Selasa, 26 September 2017

OPALO #15

Malam ini kami menginap di kost Nando. Membuat Nando harus pindah ke kamar sebelah, kami tidak diperkenalkan dengan si empunya.

Aku dan Opalo mandi sebelum adzan maghrib berkumandang, namun tidak ganti baju. Meminjam baju Nando? Tidak mungkin, lebih nyaman begini. Hanya saja aku mulai berfikir apakah kami akan segera pulang atau tidak. Nando memberitahu kami bahwa ia sudah menelepon ibu dengan pusat panggilan yang dialihkan, yang kupahami adalah semacam penelepon terselubung atau private number. Nando dan Ibu sepakat untuk membuat alibi bahwa kami sedang melakukan perjalanan piknik ke Jakarta.

Nando terlalu bersiap-siap, dan aku tidak mengerti persiapan macam apa yang sedang ia lakukan. Dari perbincangan kami saat makan malam bertiga, di dalam kamar tentunya karena aku sendiri merasa tiba-tiba takut keluar dan terlihat oleh orang lain. Aku mendengarnya mengatakan bahwa ia membobol sistem KAI (PT Kereta Api Indonesia) untuk membuat tiket palsu yang mendaftarkan nama kami dalam perjalanan Semarang-Jakarta sore ini.

Nando cukup cerdik untuk membuat manipulasi. Dan lucunya ia juga sudah melakukan pendaftaran kursi pulang Jakarta - Semarang untuk sepuluh hari yang akan datang, perjalanan manipulatif tentunya.

Kurasa ia ikut berfikir keras setelah Opalo menceritakan kejadian kejar-kejaran pagi tadi. Nando menjelaskan kepada kami maksud perjalanan manipulatif itu agar kalausaja orang-orang berbaju hitam, para men in black itu mencari kami kerumah maka ibu akan mempunyai alibi kemana kami pergi.

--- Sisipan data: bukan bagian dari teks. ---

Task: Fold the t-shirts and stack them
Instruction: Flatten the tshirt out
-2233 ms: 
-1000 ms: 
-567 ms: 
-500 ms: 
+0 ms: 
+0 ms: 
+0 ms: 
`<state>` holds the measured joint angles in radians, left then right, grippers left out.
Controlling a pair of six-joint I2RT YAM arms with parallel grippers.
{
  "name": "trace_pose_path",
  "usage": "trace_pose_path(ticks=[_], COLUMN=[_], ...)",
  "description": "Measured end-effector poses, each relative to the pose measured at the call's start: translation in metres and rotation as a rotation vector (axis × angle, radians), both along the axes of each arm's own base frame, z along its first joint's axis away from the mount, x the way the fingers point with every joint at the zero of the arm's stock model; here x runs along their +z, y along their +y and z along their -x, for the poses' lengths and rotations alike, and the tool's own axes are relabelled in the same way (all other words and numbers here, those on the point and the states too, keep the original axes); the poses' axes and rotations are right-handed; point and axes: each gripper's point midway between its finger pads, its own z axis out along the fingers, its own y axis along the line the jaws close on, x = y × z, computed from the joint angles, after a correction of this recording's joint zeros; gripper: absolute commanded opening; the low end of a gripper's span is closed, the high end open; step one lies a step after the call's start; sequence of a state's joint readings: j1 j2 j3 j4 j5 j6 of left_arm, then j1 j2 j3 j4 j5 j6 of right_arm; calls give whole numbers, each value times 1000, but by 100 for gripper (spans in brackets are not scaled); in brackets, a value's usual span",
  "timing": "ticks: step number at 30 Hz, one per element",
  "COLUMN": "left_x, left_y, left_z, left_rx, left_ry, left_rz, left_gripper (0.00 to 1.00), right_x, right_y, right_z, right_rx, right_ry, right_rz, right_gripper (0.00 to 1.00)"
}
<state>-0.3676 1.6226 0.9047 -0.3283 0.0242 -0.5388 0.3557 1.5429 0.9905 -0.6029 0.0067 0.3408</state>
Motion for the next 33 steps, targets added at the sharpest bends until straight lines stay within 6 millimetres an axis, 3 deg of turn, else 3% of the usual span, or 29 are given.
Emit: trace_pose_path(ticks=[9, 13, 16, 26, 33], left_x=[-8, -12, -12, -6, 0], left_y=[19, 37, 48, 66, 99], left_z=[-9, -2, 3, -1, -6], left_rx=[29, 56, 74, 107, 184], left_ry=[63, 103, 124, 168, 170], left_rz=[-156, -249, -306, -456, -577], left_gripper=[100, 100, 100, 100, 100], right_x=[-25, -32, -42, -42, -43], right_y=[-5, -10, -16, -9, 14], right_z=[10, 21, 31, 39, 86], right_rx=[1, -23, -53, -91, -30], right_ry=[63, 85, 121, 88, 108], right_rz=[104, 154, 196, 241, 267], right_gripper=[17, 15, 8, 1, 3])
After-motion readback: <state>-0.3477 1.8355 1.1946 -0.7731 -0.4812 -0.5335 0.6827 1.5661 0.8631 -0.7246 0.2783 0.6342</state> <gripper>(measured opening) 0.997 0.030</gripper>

Lalu ketika mereka mencari data kami di stasiun mereka akan menemukannya, menemukan penipuan atas nama kami pada daftar pembelian tiket kereta api . Bukankah tentu mungkin saja mereka akan melakukan hal itu kepada kami, terutama Opalo. Jika memang Opalo adalah targetnya.

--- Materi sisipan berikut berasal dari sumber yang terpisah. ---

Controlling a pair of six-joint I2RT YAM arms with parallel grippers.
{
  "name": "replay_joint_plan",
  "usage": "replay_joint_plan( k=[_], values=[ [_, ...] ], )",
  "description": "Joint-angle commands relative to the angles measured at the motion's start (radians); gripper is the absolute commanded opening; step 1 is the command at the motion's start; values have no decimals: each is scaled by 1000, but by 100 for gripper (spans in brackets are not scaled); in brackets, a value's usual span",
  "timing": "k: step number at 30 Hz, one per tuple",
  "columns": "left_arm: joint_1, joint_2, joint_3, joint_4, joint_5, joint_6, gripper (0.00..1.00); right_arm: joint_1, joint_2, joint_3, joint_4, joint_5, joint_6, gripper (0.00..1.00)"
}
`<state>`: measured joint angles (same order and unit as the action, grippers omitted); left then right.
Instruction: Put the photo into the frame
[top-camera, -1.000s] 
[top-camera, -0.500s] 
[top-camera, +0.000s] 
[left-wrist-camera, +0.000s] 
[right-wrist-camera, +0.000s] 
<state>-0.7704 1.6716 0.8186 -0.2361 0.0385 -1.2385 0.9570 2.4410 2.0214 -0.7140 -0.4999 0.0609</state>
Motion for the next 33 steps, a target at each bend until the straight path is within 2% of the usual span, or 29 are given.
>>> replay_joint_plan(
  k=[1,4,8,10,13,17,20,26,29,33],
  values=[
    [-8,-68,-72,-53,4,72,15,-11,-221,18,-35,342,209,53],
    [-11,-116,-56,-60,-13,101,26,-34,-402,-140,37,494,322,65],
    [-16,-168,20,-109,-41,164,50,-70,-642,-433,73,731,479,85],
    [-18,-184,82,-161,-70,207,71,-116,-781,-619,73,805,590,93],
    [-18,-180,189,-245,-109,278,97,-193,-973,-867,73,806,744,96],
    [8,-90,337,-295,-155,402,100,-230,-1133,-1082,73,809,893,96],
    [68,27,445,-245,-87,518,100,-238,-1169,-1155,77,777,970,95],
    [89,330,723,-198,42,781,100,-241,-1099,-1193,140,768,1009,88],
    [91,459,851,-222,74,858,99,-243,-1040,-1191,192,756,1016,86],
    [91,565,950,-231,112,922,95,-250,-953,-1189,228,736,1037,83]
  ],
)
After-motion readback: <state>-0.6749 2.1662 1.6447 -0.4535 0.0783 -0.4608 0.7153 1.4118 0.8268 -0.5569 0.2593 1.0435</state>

Aku merasa Nando cocok menjadi tim intelijen negara. Nando menyimpulkan ada dua kemungkinan yang akan terjadi. Pertama, para men in black itu akan mengejar kami ke Jakarta. Atau kedua, mereka akan menunggu kami sepuluh hari mendatang di Stasiun Tawang untuk menangkap kami. Ketiga, kami belum bisa menemukan opsi lain.

Aksi kucing-tikus di rumah sakit itu berawal dengan kegiatan rutin Opalo mengunjungi dokter Muhammad untuk memeriksakan matanya, bersamaku. Kami masih di ruang tunggu, ketika seorang pemuda keluar dari ruang praktek menemui kami dengan wajah gelisah. Dia mengatakan kalimat :

"Dua orang laki-laki mengikuti kalian, dia sedang menuju kesini sekarang dan sudah berada dua puluh meter dari kalian di sisi kiri", ketika leher kami reflek hendak menengok dia menahan.

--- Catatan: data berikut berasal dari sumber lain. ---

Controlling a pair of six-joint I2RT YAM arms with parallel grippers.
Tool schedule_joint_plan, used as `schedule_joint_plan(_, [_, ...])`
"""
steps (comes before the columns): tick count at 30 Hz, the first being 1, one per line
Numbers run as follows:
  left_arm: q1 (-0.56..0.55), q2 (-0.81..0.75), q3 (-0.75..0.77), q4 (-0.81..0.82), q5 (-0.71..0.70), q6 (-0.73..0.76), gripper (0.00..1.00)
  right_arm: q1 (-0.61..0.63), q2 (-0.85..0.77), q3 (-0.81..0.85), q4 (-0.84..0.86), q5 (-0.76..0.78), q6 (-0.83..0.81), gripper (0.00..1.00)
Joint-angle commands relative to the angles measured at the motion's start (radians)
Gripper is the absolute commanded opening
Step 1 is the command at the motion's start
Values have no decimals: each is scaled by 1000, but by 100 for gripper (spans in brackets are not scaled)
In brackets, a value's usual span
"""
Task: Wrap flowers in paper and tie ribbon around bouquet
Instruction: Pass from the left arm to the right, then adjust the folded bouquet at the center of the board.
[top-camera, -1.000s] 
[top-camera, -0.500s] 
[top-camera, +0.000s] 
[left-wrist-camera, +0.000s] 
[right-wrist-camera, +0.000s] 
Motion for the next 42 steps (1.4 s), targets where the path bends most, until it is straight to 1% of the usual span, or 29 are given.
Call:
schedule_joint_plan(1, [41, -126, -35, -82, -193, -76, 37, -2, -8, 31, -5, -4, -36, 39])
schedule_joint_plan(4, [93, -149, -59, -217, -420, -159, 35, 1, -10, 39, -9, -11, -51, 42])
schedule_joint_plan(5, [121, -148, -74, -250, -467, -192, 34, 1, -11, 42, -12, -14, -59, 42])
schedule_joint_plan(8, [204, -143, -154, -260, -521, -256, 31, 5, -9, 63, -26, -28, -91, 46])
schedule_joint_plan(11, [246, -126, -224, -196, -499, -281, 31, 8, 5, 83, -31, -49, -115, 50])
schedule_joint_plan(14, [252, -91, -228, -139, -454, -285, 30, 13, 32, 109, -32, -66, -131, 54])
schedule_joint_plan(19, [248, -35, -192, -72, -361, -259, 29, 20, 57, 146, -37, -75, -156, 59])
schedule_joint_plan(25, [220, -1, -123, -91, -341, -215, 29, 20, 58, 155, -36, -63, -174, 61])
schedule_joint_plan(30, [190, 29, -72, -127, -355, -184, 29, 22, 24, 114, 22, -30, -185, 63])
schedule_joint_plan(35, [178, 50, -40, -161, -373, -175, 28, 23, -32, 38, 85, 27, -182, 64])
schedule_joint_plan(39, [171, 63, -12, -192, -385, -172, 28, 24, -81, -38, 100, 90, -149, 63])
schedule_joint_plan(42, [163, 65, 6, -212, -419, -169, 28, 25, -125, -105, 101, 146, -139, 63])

"Jangan tengok. Larilah secepat mungkin. Atau kalian mau bersembunyi di poli dokter?".

Opalo bangkit dan masuk tanpa ijin ke klinik dokter Muhammad. Aku sekelebat bisa melihat dua orang yang mungkin dimaksud oleh pemuda itu mulai berlari ke arah kami.

Dokter Muhammad membuka pintu di sisi lain poliklinik setelah sebelumnya mengatakan untuk tidak menghubunginya sampai dia sendiri yang menghubungi kami. Lalu pintu poli dibuka paksa. Pasien yang dalam posisi pemeriksaan histeris. Kami lari melalui sisi belakang poliklinik. Dikejar dua men in black itu. Aku merasa terjadi kegaduhan besar disana, semoga bisa diatasi.

"Aku akan mengawasi keadaan sebelum membiarkan kalian mencari informasi dan pulang. Sementara ini tetaplah disini". Kata Nando sebelum meninggalkan kami di kamarnya.

Aku tidak bisa tidur, menatap langit-langit kamar Nando yang seolah-olah sedang memelototiku, mengawasiku.

Opalo menghadap tembok, aku ingin bertanya apakah ada sesuatu yang mungkin bisa ia ceritakan padaku. Tapi aku tidak tega, kubiarkan saja ia hanyut sendirian.

Setelah kuingat-ingat. Pemuda yang mengingatkan kami siang tadi adalah pemuda yang ikut mengantar dokter Muhammad ke rumah kami sewaktu Opalo menghilang dengan Nando gara-gara penemuan cetak biru gereja blenduk, ya aku yakin mereka orang yang sama.